Try it: Reproduce, exactly, the lines of the material below from the line containing "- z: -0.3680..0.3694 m" through the line containing "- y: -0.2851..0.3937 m", with both end lines included and nothing else.

Source data:

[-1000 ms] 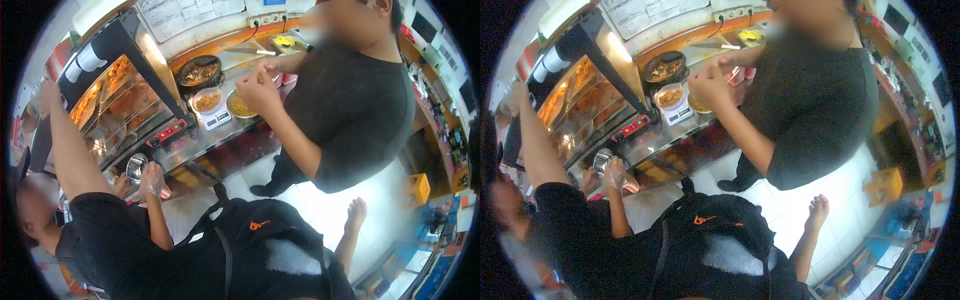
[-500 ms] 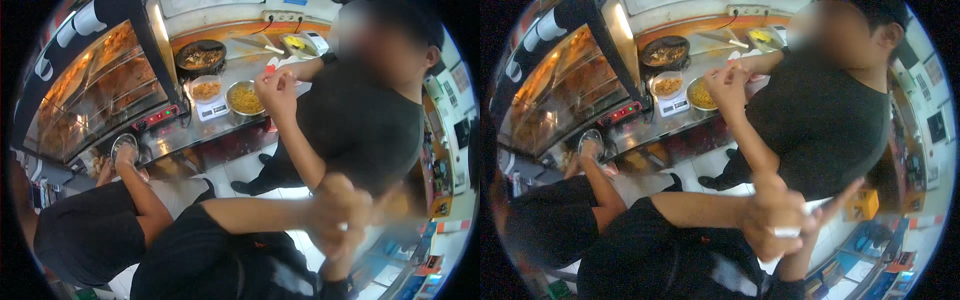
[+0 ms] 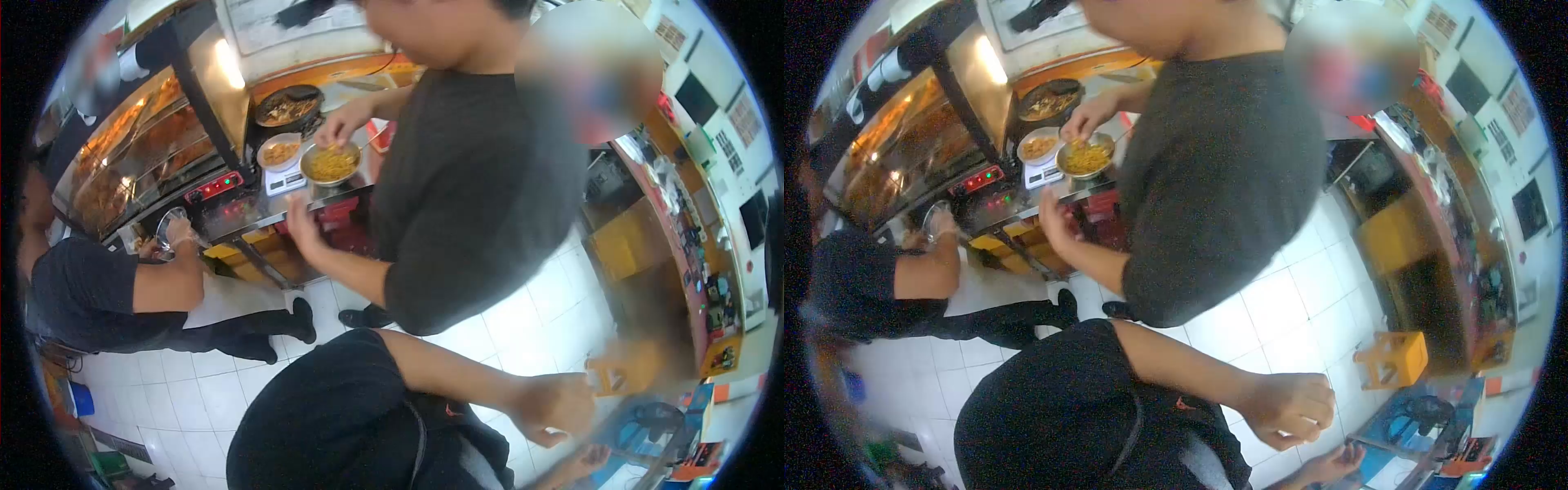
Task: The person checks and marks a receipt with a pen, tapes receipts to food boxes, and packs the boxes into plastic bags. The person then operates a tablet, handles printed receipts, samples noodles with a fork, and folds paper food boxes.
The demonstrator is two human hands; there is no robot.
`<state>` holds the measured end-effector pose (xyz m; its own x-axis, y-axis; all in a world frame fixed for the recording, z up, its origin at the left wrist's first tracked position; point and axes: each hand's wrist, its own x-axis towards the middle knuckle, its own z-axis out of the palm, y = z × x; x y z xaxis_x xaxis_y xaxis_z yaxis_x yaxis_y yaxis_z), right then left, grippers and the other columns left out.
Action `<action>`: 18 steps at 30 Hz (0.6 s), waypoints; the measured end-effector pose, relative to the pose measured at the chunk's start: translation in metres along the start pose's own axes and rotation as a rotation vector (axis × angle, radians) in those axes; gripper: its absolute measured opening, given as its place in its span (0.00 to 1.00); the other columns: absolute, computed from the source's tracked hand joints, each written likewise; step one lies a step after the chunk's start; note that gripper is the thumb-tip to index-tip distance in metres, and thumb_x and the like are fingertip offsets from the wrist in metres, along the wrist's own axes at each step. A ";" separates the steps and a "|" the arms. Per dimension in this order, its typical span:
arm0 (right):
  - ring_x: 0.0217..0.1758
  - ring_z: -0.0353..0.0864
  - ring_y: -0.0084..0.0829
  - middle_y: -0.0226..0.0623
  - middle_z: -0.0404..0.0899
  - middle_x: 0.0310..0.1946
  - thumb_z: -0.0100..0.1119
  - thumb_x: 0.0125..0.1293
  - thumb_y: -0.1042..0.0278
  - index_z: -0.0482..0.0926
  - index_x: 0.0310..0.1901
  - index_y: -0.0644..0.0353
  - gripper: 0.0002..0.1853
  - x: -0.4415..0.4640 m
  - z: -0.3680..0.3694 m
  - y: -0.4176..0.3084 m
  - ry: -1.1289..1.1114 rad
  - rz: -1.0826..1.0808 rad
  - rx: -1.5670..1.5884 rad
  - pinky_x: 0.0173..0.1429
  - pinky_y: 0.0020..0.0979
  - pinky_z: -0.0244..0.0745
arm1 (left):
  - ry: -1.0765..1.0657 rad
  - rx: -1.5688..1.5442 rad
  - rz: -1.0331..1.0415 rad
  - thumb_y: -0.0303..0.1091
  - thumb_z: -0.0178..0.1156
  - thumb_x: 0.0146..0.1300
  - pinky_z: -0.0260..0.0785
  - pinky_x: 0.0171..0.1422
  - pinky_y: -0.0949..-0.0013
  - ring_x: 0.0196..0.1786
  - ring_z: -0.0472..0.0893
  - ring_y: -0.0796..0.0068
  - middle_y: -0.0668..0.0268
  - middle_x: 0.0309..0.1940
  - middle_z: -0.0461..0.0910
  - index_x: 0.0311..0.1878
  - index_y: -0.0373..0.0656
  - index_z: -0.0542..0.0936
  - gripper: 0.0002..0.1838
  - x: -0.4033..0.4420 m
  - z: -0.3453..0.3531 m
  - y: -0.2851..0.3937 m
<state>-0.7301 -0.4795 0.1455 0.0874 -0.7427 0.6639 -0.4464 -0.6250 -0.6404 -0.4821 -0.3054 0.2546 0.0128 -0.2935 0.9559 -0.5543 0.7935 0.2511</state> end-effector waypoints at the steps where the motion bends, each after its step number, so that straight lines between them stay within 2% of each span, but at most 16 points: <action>1: 0.50 0.76 0.35 0.44 0.74 0.52 0.52 0.66 0.67 0.67 0.58 0.64 0.20 0.020 -0.012 0.013 -0.044 0.075 -0.002 0.51 0.34 0.72 | -0.009 0.004 -0.001 0.28 0.59 0.48 0.61 0.40 0.57 0.37 0.73 0.60 0.64 0.33 0.71 0.29 0.45 0.71 0.06 0.003 0.014 -0.017; 2: 0.50 0.75 0.38 0.45 0.73 0.51 0.53 0.65 0.70 0.65 0.62 0.64 0.23 0.039 -0.025 0.027 -0.088 0.150 -0.006 0.57 0.38 0.71 | -0.050 0.038 -0.008 0.29 0.59 0.49 0.61 0.41 0.57 0.38 0.73 0.60 0.65 0.33 0.72 0.29 0.46 0.72 0.06 0.010 0.023 -0.029; 5: 0.51 0.75 0.38 0.45 0.73 0.51 0.53 0.65 0.72 0.66 0.61 0.64 0.22 0.081 0.002 0.054 -0.210 0.244 -0.003 0.58 0.38 0.71 | -0.087 0.114 -0.098 0.30 0.60 0.48 0.61 0.44 0.57 0.42 0.72 0.61 0.66 0.35 0.72 0.31 0.47 0.73 0.06 0.012 0.032 -0.061; 7: 0.52 0.74 0.38 0.45 0.73 0.52 0.53 0.64 0.73 0.66 0.60 0.65 0.22 0.103 0.034 0.070 -0.289 0.270 0.020 0.58 0.37 0.71 | -0.084 0.217 -0.240 0.30 0.60 0.48 0.62 0.45 0.58 0.42 0.73 0.62 0.67 0.36 0.73 0.32 0.48 0.74 0.07 0.003 0.022 -0.080; 9: 0.53 0.74 0.38 0.45 0.73 0.52 0.54 0.64 0.74 0.67 0.60 0.65 0.22 0.122 0.067 0.074 -0.370 0.265 0.040 0.59 0.37 0.70 | 0.024 0.309 -0.345 0.32 0.62 0.48 0.63 0.48 0.58 0.44 0.73 0.62 0.67 0.37 0.73 0.33 0.49 0.74 0.08 -0.017 0.006 -0.092; 12: 0.54 0.73 0.38 0.46 0.73 0.53 0.54 0.64 0.76 0.68 0.59 0.66 0.21 0.157 0.127 0.071 -0.496 0.221 0.085 0.60 0.37 0.70 | 0.076 0.495 -0.535 0.29 0.62 0.48 0.63 0.49 0.59 0.45 0.74 0.63 0.67 0.37 0.74 0.33 0.48 0.74 0.08 -0.039 -0.026 -0.101; 14: 0.55 0.73 0.38 0.46 0.73 0.53 0.54 0.63 0.77 0.68 0.58 0.66 0.21 0.178 0.175 0.053 -0.589 0.151 0.149 0.60 0.36 0.69 | 0.133 0.577 -0.647 0.26 0.61 0.49 0.63 0.50 0.60 0.45 0.74 0.64 0.67 0.36 0.74 0.33 0.46 0.74 0.08 -0.050 -0.042 -0.101; 16: 0.56 0.73 0.37 0.46 0.73 0.54 0.54 0.63 0.79 0.69 0.58 0.66 0.21 0.189 0.229 0.017 -0.698 0.011 0.253 0.61 0.36 0.69 | 0.264 0.667 -0.718 0.28 0.63 0.49 0.64 0.51 0.59 0.45 0.75 0.64 0.64 0.37 0.76 0.33 0.45 0.75 0.08 -0.067 -0.048 -0.107; 17: 0.57 0.72 0.37 0.46 0.73 0.54 0.54 0.63 0.79 0.69 0.58 0.67 0.20 0.189 0.255 -0.010 -0.763 -0.089 0.317 0.61 0.36 0.69 | 0.300 0.710 -0.743 0.29 0.63 0.50 0.64 0.52 0.59 0.45 0.75 0.63 0.63 0.38 0.76 0.34 0.44 0.76 0.08 -0.081 -0.049 -0.111; 18: 0.53 0.74 0.35 0.43 0.73 0.52 0.55 0.61 0.80 0.71 0.56 0.65 0.20 0.180 0.285 -0.050 -0.810 -0.295 0.446 0.58 0.35 0.70 | 0.358 0.681 -0.783 0.30 0.63 0.50 0.64 0.53 0.59 0.45 0.75 0.61 0.62 0.38 0.77 0.35 0.43 0.78 0.09 -0.094 -0.050 -0.112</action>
<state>-0.4385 -0.6499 0.1873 0.8030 -0.3779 0.4609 0.0558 -0.7222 -0.6894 -0.3798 -0.3398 0.1448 0.7417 -0.3284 0.5849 -0.6292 -0.0385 0.7763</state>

Written reply:
  - z: -0.3680..0.3694 m
  - y: -0.4176..0.3084 m
  - ry: -1.1289..1.1114 rad
  - rz: -1.0826..1.0808 rad
  - rx: -1.5670..1.5884 rad
  - pinky_x: 0.0173..0.1429
  - pinky_y: 0.0020..0.0979
  - pinky_z: -0.0244..0.0745
arm1 (left):
  - ry: -1.0765..1.0657 rad
  - rx: -1.5688..1.5442 rad
  - rz: -1.0331..1.0415 rad
  - thumb_y: -0.0303..0.1091
  - thumb_z: -0.0178..0.1156
  - thumb_x: 0.0146..0.1300
  - pinky_z: -0.0260..0.0785
  - pinky_x: 0.0171..0.1422
  - pinky_y: -0.0949..-0.0013
  - ring_x: 0.0196..0.1786
  - ring_z: -0.0472..0.0893
  - ring_y: -0.0796..0.0068
  - middle_y: -0.0668..0.0268
  - middle_x: 0.0309..0.1940
  - middle_z: -0.0461..0.0910
  - index_x: 0.0311..0.1878
  - index_y: -0.0373..0.0656
  - index_z: -0.0542..0.0936
  - gripper: 0.0002..0.1838
  - x: -0.4033..0.4420 m
  - z: -0.3453..0.3531 m
  - y: -0.2851..0.3937 m

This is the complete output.